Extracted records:
============================================================
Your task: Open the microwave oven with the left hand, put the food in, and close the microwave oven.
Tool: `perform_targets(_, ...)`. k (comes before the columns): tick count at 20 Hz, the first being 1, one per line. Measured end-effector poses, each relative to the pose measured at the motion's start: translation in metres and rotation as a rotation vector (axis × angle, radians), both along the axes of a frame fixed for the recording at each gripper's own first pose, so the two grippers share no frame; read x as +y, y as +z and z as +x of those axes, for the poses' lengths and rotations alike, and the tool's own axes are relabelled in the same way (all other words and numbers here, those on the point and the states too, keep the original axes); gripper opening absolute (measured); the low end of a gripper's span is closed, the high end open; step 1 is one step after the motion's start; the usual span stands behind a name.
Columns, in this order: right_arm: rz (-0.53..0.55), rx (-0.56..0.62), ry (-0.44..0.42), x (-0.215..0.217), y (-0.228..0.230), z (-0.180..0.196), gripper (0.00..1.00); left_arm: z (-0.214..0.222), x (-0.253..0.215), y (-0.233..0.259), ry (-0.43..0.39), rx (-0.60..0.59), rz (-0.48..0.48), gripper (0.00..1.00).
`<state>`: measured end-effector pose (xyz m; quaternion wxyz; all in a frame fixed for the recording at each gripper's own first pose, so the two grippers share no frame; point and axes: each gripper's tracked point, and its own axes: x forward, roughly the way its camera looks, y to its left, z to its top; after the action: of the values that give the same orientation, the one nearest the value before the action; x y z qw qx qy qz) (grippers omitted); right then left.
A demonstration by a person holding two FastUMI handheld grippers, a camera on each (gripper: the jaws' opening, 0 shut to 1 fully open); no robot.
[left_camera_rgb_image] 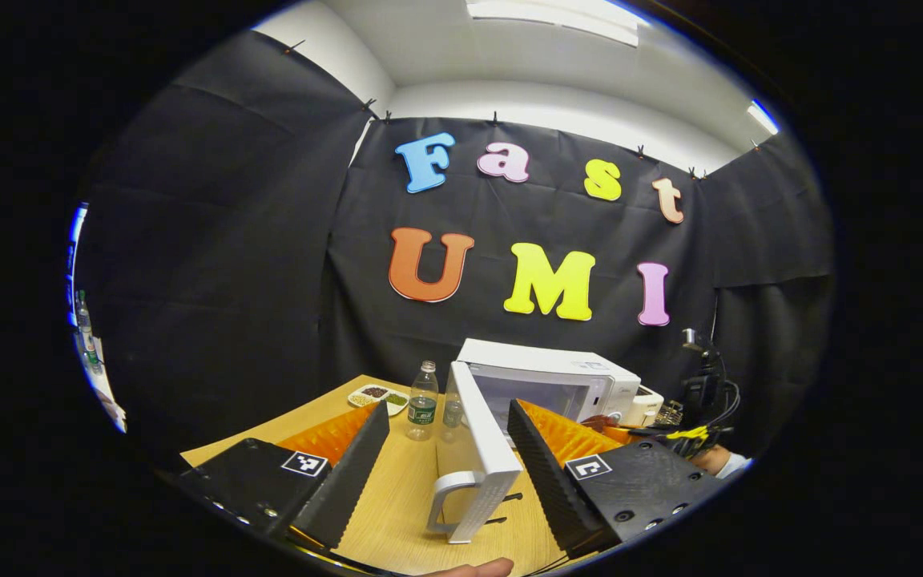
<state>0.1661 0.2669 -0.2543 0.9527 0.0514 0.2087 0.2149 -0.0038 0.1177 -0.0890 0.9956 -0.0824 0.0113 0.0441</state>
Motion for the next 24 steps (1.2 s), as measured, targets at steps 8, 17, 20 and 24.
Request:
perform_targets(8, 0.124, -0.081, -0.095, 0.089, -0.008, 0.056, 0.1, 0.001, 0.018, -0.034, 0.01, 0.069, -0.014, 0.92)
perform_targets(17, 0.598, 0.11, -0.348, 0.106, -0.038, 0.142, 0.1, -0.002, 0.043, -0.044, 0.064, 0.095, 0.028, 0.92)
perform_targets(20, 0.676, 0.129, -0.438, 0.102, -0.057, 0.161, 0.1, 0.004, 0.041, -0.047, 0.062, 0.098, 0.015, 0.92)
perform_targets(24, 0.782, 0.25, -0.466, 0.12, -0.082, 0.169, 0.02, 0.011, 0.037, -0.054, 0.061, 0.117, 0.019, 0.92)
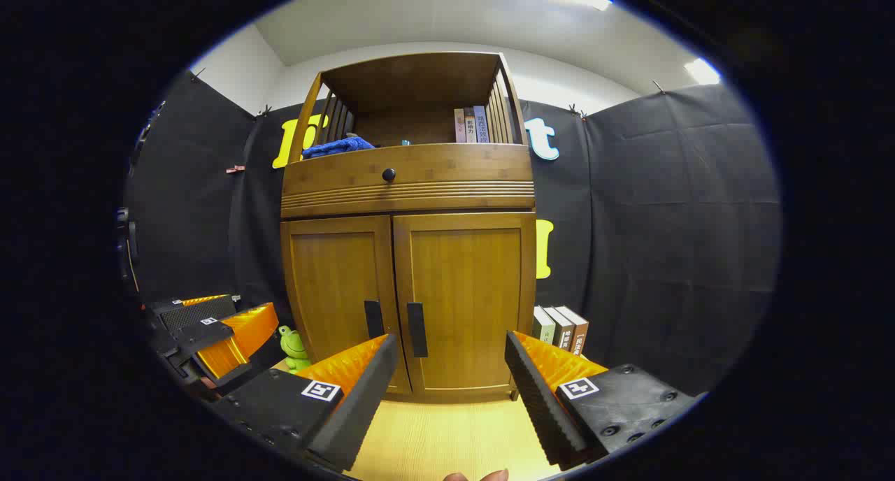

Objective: Open the right door of the double-door shoe cabinet with the right hand, and open the left door with the left hand.

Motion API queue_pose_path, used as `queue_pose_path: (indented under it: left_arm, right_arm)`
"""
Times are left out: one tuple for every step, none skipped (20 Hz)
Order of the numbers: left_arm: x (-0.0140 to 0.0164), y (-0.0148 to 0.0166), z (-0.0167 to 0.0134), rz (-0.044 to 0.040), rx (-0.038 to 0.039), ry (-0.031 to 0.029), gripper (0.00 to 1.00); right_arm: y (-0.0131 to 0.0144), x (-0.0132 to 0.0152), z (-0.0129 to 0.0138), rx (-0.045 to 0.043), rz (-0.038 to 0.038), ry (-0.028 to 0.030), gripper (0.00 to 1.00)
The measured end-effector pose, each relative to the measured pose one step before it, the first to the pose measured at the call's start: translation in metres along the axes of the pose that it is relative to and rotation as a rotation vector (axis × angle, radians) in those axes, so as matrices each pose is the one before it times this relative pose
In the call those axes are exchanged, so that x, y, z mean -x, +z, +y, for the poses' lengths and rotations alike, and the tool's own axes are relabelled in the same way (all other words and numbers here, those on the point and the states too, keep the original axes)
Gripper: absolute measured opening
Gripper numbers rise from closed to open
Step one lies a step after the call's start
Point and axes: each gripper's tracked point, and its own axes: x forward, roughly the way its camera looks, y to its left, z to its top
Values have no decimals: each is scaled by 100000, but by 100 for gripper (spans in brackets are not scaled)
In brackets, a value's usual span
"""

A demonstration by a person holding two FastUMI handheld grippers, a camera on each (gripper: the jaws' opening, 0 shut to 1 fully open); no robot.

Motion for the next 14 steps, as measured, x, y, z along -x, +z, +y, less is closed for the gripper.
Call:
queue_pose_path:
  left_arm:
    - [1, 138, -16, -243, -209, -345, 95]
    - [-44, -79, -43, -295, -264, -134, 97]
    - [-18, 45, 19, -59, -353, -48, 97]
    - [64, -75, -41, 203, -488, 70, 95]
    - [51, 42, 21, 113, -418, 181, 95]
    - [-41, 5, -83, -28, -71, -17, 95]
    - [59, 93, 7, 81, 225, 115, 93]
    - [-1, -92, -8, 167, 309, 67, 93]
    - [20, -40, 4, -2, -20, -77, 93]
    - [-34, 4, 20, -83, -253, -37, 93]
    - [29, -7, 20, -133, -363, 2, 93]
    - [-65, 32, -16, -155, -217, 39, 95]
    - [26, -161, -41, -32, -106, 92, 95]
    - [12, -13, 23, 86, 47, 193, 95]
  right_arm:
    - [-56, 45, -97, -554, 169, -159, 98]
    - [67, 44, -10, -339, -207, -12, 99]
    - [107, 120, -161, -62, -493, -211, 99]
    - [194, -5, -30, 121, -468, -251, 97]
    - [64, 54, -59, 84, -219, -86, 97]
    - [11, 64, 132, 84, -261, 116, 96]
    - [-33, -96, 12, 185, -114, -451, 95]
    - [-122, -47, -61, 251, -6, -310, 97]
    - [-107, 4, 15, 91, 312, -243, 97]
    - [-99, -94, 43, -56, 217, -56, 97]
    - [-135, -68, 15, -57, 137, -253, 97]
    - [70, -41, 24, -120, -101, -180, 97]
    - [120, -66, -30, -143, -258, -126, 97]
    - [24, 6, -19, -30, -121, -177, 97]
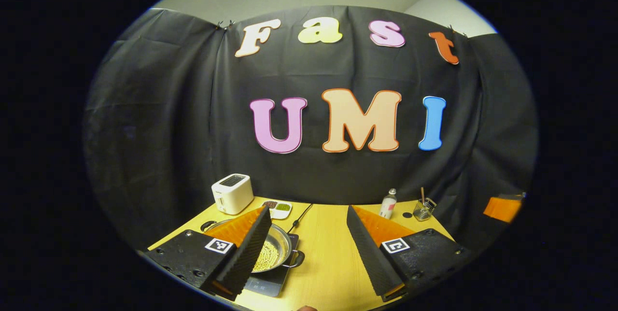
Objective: First push the handle of the pot to place it horizontally, then grasp the pot with both hands and set it on the induction cooktop.
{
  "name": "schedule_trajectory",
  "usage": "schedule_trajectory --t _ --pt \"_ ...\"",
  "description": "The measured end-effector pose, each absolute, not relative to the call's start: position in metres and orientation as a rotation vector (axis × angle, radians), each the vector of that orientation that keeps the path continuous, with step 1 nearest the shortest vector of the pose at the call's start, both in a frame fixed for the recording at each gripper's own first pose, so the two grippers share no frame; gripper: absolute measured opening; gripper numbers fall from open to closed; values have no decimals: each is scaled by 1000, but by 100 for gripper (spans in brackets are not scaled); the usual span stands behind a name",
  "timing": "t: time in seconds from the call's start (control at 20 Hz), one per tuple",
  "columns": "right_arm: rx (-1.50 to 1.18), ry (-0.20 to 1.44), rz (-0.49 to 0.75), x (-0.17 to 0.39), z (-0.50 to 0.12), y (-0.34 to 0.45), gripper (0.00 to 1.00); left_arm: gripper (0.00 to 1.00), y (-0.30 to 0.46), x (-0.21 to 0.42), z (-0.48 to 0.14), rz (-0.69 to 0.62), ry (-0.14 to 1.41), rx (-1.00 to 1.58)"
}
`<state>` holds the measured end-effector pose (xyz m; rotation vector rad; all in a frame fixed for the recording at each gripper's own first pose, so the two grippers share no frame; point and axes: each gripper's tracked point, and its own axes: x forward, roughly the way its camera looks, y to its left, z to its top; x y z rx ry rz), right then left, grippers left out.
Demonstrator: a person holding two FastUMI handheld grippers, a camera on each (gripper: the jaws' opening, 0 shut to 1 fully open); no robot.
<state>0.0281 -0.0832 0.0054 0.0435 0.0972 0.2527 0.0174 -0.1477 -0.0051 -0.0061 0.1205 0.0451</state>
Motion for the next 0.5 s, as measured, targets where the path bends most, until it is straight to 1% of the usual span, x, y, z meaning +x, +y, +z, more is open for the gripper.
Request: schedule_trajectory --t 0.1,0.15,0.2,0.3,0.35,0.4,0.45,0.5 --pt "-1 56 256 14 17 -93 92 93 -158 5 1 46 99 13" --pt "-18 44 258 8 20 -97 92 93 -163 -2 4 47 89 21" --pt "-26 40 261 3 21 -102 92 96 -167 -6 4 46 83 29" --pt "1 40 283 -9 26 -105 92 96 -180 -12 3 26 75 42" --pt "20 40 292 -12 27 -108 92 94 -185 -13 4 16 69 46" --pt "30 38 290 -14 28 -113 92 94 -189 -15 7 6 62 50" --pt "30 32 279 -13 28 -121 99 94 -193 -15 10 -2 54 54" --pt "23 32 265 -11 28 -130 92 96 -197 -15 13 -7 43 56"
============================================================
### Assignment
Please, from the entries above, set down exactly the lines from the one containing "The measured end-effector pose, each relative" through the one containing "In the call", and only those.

### Task solution
The measured end-effector pose, each relative to the measured pose one step before it, the first to the pose measured at the call's start: translation in metres along the axes of the pose that it is relative to and rotation as a rotation vector (axis × angle, radians) in those axes, so as matrices each pose is the one before it times this relative pose
In the call those axes are exchanged, so that x, y, z mean -x, +z, +y, for the poses' lengths and rotations alike, and the tool's own axes are relabelled in the same way (all other words and numbers here, those on the point and the states too, keep the original axes)

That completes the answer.